Nuevamente, en palabras de Margie Warrell: “Desaprender es alejarse de algo. Es como remover pintura vieja. El pintor que necesita preparar una nueva superficie sabe que quitar las viejas capas de pintura le representa el 70% del trabajo a realizar, mientras que pintar de nuevo le significa apenas el 30%”. (Ibidem). En otras palabras, quien no esté dispuesto o capacitado para asumir una reinvención cognitiva periódica, quedará pura y simplemente fuera del juego. 

Es evidente que pretender competir con los ordenadores y la Inteligencia Artificial, en términos de sumatoria de conocimientos, es una labor sin sentido ni propósito. Es así que todo sistema educativo, en sintonía con la realidad circundante, debe cambiar sus métodos de enseñanza, enfatizando la creatividad, el pensamiento crítico, la adaptabilidad, la disposición al aprendizaje continuo, la capacidad de improvisación y la resiliencia. En sí misma, la simple acumulación de conocimientos resulta improductiva y crecientemente obsoleta. Ello resulta congruente con el hecho de que un iPhone contiene más información de la que se puede llegar a requerir a lo largo de toda una vida. La adaptabilidad a entornos fluidos, en cambio, resulta de importancia fundamental. Es ella la que capacita para aprender, desaprender y volver a aprender. 

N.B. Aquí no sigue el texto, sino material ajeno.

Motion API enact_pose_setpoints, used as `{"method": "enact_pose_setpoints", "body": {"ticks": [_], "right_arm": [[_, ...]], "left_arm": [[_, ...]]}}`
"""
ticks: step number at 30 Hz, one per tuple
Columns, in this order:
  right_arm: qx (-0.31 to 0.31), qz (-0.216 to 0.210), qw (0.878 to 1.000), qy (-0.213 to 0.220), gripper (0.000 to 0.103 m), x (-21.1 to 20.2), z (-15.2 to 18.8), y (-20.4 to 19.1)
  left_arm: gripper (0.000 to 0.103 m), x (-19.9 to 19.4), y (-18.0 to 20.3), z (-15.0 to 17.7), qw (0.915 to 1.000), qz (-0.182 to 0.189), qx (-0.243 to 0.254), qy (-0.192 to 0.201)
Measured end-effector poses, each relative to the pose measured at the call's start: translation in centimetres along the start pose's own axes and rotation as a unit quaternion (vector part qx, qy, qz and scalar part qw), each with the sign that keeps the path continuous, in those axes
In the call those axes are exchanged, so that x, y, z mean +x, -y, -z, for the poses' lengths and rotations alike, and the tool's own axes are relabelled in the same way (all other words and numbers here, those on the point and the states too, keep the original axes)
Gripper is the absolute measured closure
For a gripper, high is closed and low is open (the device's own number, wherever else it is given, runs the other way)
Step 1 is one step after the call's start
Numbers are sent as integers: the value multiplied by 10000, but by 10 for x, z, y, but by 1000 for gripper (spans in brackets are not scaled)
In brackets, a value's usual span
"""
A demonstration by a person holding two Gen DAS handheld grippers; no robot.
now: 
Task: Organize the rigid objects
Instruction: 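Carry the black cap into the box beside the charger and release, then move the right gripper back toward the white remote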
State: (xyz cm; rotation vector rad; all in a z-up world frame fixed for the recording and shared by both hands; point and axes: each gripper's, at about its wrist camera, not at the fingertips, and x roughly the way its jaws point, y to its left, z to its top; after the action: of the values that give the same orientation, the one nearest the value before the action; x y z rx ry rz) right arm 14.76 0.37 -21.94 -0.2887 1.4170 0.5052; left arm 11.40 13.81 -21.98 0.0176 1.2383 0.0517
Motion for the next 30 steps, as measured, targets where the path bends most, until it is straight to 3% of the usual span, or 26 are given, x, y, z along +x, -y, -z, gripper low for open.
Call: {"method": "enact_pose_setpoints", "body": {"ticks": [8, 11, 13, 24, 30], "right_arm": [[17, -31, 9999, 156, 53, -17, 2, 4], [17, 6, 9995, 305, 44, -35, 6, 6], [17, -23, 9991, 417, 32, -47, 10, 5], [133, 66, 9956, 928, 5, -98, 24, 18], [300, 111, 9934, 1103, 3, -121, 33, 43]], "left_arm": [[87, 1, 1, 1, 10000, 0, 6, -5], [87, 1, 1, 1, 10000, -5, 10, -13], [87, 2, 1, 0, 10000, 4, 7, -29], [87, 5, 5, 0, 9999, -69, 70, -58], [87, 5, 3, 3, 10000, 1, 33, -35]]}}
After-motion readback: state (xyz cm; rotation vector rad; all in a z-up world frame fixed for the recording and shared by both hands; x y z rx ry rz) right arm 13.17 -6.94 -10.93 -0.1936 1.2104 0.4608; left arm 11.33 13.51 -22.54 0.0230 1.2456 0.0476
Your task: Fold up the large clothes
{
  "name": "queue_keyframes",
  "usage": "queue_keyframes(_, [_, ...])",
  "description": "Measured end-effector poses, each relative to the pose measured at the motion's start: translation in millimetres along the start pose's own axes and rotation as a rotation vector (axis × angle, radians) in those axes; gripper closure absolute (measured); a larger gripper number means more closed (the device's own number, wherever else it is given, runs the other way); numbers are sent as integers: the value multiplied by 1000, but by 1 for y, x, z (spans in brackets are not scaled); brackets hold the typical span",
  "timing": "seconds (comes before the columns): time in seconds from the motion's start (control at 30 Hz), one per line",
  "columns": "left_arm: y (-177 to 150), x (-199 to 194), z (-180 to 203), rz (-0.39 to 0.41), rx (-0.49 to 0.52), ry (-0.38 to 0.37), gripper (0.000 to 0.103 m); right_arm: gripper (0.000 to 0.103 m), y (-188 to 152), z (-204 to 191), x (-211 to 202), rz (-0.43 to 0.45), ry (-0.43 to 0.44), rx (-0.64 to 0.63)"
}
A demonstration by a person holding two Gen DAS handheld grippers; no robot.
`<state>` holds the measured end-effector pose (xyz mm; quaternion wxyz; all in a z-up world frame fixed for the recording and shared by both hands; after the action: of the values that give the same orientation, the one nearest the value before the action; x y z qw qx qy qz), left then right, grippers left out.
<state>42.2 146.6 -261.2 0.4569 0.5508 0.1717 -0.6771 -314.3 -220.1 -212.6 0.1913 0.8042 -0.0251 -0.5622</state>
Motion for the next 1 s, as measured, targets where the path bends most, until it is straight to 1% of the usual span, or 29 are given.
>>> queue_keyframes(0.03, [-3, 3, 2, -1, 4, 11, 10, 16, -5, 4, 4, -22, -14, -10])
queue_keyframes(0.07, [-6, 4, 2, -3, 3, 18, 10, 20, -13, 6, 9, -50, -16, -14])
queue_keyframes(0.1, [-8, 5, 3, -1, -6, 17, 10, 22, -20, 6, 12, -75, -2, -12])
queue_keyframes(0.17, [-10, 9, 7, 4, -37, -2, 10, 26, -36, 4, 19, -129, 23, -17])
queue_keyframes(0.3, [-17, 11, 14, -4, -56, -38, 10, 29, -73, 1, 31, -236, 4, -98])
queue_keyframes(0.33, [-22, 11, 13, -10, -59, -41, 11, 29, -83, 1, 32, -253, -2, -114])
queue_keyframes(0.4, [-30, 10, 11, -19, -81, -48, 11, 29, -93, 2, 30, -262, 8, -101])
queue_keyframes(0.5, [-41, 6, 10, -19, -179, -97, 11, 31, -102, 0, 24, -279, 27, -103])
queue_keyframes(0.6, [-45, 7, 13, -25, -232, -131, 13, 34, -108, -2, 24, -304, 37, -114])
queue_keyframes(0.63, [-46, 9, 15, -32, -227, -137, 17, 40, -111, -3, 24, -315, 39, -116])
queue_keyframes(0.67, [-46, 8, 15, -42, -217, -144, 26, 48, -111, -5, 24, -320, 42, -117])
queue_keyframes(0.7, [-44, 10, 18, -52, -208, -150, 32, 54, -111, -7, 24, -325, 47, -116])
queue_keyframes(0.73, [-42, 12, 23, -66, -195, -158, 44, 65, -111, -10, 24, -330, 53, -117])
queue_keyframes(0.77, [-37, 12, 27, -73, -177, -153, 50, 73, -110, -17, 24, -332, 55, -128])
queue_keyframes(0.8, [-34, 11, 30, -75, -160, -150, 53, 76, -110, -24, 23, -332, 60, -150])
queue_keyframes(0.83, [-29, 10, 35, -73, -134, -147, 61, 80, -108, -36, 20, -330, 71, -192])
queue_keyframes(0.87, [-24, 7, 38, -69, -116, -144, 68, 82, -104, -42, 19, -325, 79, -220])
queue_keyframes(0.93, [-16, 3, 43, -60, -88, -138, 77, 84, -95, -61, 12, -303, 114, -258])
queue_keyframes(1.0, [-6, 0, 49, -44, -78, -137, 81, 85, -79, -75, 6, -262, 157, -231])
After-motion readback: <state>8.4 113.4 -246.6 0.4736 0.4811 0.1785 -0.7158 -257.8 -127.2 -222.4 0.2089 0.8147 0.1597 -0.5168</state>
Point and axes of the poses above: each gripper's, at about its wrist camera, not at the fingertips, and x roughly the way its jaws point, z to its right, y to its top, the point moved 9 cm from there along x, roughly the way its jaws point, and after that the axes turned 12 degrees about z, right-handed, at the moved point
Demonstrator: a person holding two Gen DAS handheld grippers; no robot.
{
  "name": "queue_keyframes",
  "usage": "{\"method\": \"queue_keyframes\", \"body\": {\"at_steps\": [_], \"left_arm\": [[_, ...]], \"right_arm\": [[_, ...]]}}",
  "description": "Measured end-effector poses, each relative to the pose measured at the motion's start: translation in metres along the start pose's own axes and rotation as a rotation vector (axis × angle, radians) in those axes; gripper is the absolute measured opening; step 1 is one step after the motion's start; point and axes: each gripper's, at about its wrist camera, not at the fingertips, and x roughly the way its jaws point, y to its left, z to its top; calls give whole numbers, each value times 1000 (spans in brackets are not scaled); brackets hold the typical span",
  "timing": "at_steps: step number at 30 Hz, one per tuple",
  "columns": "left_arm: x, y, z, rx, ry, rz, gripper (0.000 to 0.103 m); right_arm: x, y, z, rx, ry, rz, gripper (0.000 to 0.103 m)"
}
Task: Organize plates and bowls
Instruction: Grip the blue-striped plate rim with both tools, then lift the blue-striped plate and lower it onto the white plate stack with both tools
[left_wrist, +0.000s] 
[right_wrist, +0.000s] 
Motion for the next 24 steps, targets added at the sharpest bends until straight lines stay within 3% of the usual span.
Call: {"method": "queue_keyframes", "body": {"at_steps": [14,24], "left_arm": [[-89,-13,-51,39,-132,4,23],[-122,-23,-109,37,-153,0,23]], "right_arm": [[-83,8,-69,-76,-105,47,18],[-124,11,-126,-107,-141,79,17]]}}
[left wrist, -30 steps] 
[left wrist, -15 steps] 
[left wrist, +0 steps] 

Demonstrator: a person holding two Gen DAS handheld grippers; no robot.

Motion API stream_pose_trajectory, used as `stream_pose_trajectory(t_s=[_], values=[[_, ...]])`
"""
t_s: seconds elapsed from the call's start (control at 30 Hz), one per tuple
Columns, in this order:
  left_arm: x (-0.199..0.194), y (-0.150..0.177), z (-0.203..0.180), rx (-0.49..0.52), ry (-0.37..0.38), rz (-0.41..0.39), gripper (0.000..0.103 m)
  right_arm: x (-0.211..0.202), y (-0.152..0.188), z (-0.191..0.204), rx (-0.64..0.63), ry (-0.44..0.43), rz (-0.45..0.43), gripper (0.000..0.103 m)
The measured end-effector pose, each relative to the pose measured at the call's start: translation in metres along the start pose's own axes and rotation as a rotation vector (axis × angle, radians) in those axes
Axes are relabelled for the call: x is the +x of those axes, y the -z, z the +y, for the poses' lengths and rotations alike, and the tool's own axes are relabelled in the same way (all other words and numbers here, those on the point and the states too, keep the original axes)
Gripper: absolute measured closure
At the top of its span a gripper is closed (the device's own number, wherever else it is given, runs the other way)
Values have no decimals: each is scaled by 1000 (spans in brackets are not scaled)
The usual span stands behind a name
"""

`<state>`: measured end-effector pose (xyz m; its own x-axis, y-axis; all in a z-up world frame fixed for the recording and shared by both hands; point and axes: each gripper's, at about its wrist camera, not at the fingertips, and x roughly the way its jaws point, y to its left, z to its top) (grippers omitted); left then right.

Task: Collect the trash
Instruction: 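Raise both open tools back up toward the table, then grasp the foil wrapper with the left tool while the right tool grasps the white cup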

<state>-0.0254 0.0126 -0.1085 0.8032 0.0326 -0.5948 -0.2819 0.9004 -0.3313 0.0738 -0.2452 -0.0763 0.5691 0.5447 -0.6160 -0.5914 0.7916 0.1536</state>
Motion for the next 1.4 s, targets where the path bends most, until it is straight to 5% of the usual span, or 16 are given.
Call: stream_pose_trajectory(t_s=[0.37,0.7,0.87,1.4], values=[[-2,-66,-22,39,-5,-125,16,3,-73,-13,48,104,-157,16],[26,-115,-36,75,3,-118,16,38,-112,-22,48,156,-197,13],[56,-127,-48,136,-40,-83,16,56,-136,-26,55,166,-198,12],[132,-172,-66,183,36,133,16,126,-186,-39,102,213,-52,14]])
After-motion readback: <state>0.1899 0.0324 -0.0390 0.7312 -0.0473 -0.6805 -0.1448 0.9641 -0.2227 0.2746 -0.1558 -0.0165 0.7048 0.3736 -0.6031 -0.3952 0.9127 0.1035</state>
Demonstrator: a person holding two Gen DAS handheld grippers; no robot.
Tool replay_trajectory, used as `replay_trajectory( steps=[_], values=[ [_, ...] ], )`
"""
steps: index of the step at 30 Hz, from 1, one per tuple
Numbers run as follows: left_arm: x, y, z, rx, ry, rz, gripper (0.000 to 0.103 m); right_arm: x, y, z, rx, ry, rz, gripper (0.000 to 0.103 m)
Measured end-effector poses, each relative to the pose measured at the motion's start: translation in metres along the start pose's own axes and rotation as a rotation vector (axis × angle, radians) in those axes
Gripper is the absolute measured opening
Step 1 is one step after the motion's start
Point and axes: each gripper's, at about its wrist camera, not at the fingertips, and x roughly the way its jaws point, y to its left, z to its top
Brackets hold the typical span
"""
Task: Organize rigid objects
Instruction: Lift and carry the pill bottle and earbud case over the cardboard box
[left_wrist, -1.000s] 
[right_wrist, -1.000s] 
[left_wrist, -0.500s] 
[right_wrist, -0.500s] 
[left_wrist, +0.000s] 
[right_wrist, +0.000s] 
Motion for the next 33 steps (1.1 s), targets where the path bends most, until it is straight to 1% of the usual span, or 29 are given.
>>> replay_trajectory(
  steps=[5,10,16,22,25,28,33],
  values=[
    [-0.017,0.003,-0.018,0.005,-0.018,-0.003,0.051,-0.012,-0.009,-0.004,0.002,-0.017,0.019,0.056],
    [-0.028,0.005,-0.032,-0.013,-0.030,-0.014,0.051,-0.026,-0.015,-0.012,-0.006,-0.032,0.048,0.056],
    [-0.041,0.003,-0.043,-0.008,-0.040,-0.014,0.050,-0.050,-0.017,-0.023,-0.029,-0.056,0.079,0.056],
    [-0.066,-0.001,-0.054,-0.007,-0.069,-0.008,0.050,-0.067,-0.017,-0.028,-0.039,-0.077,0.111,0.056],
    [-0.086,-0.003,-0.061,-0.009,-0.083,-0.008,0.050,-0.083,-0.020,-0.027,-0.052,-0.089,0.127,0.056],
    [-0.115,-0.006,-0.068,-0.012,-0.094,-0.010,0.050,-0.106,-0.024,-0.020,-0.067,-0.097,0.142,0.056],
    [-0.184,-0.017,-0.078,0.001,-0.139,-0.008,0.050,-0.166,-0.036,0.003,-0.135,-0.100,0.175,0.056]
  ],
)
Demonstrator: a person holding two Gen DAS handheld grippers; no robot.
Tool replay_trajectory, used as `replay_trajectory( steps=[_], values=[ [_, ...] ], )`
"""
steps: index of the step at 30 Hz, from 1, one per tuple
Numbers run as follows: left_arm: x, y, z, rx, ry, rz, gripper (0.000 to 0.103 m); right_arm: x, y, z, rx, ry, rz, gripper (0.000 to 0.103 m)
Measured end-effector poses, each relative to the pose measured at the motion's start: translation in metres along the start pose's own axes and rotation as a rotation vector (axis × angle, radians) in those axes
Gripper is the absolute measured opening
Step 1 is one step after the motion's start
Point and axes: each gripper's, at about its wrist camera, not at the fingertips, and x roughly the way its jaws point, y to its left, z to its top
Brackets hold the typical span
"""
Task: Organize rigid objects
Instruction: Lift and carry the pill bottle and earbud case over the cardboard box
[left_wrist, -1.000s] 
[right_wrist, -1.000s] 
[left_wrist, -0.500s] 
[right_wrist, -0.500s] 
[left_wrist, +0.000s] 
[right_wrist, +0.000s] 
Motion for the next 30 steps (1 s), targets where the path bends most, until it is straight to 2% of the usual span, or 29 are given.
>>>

Los latinoamericanos pareciéramos encontrarnos bien preparados para enfrentar esta realidad emergente. Junto a la posibilidad de movernos dentro de la lógica convencional, disponemos de un importante reservorio de intuición e imaginación con los cuales tendemos a impregnar a aquella. Esta mezcla, apta para enriquecer o distorsionar toda óptica perceptiva, potencia lo que se denomina como el pensamiento lateral. Es decir, la capacidad para visualizar los problemas y las situaciones desde una óptica no convencional. No en balde, el realismo mágico se ha constituido en la noción con la cual se identifica normalmente a la región. La capacidad de improvisación y la adaptabilidad, por lo demás, nos vienen dadas de manera natural. ¿Cómo poder sobrevivir, de otra manera, en medio de un entorno siempre signado por la imprevisibilidad? El método, la sistematicidad, la constancia y la disciplina nos resultan, en cambio, más difíciles de alcanzar. Es por ello que América Latina se ha constituido en la tierra del mañana nunca realizado. A cambio, somos perfectos exponentes de la flexibilidad. 

Bien pudiese resultar que la misma idiosincrasia que nos ha impedido dar el salto hacia el desarrollo, pudiese transformase en nuestra mayor virtud en los tiempos que se avecinan.